C. D. P.: Mi piaceva molto la segretaria di Stato statunitense Madeleine Albright. Era molto diretta con me. E quando diventava politicamente difficile, restavamo sole, noi due, e parlavamo liberamente. Ho apprezzato molto questo. Poi, ho sempre avuto un affetto per il presidente (francese Jacques) Chirac. Un vero gentiluomo, anche se non ha potuto mantenere la promessa di arrestare Ratko Mladic.

Devo dire che ho sempre trovato in coloro che erano arrivati a capo di uno Stato – presidente, primo ministro – qualcosa in più, qualcosa di insolito.

swissinfo.ch: Ha avuto paura al punto di rinunciare?

C. D. P.: L’unica volta che ho davvero pensato di rinunciare, è quando il giudice Falcone è stato ucciso. È stata l’unica volta che ho dubitato. Poi mi sono detta: no, dobbiamo continuare, proprio perché lui non c’è più. Anche all’Aja mi è capitato di dire ai miei collaboratori: “questa volta è finita. Il muro del silenzio è decisamente troppo spesso, non ci arriverò mai”. Ma in fondo a me stessa, non ci credevo.

swissinfo.ch: Cosa ricorderà dei tre anni trascorsi a Buenos Aires?

C. D. P.: Ho un ricordo eccellente. Sono grata al mio governo per avermi affidato questo posto. Avevo bisogno di essere lontano dall’Europa, in un altro ambiente, in un’altra cultura.

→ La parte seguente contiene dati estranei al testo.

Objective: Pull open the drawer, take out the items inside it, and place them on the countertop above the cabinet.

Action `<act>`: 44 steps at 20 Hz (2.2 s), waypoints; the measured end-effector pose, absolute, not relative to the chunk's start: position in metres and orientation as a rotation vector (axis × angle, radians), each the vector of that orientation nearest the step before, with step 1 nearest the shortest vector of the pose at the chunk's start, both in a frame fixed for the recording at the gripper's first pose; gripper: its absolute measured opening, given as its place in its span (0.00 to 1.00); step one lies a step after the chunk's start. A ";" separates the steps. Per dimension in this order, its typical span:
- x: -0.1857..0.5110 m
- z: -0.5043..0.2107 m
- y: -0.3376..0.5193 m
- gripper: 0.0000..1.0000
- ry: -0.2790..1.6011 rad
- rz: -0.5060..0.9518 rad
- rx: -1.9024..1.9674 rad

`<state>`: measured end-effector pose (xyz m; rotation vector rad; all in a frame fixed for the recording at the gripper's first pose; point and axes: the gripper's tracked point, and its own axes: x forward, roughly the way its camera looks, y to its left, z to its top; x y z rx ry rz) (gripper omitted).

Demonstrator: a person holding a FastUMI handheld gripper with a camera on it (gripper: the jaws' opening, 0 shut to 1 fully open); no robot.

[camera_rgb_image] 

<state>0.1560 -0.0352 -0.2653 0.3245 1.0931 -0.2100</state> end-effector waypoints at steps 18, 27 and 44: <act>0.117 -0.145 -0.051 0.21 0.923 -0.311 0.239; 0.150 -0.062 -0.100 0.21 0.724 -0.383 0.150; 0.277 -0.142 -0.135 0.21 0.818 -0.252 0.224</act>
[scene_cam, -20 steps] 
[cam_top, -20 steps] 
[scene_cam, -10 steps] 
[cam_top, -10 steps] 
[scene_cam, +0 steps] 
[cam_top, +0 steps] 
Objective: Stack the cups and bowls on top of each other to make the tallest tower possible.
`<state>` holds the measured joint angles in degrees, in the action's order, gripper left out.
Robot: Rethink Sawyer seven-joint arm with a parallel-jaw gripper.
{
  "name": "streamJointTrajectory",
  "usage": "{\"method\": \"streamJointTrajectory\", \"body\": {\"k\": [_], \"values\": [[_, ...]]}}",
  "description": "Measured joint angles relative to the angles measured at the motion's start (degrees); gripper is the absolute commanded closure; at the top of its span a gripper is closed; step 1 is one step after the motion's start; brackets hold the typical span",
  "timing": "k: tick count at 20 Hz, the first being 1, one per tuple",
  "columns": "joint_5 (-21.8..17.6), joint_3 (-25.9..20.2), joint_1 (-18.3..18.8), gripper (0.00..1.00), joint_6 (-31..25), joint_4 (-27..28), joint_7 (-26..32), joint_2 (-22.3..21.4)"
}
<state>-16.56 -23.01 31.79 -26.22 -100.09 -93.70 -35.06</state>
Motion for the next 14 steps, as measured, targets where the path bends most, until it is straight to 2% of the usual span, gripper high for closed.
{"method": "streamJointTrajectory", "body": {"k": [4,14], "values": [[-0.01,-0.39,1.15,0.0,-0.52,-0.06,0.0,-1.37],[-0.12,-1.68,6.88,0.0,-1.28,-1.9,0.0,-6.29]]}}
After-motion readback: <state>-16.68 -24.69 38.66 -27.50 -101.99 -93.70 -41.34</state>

In qualità di ambasciatrice, non si deve dare il proprio parere e non si hanno responsabilità. Ciò mi è andato molto bene durante questi tre anni. Poi ho scoperto la Svizzera presso gli argentini di origine svizzera. Nel paese ve ne sono circa sedicimila e tutti sono molto legati alle tradizioni svizzere, al folclore svizzero, che io non conoscevo per nulla. Ho mangiato un sacco di raclette e salsicce. Sono incredibili. Loro sono molto più legati alla Svizzera di noi svizzeri che viviamo in Svizzera.

swissinfo.ch: Avrebbe potuto essere ambasciatrice per tutta la vita?

C. D. P.: No. Mi piace troppo assumere responsabilità.

Nata nel  1947 a Bignasco, nel cantone Ticino, ha studiato diritto internazionale a Berna, Ginevra e in Inghilterra.

Nel 1981 è stata nominata giudice istruttore nel cantone Ticino, dal 1994 al 1999 è stata procuratrice generale della Confederazione.

Nel 1999 è stata nominata procuratrice generale del Tribunale penale internazionale per l’ex-Jugoslavia dall’allora segretario generale dell’ONU Kofi Annan.

Alla fine del 2007 ha lasciato il Tribunale per l’ex-Jugoslavia ed è stata nominata ambasciatrice svizzera in Argentina, mandato che si è concluso il 28 febbraio 2011.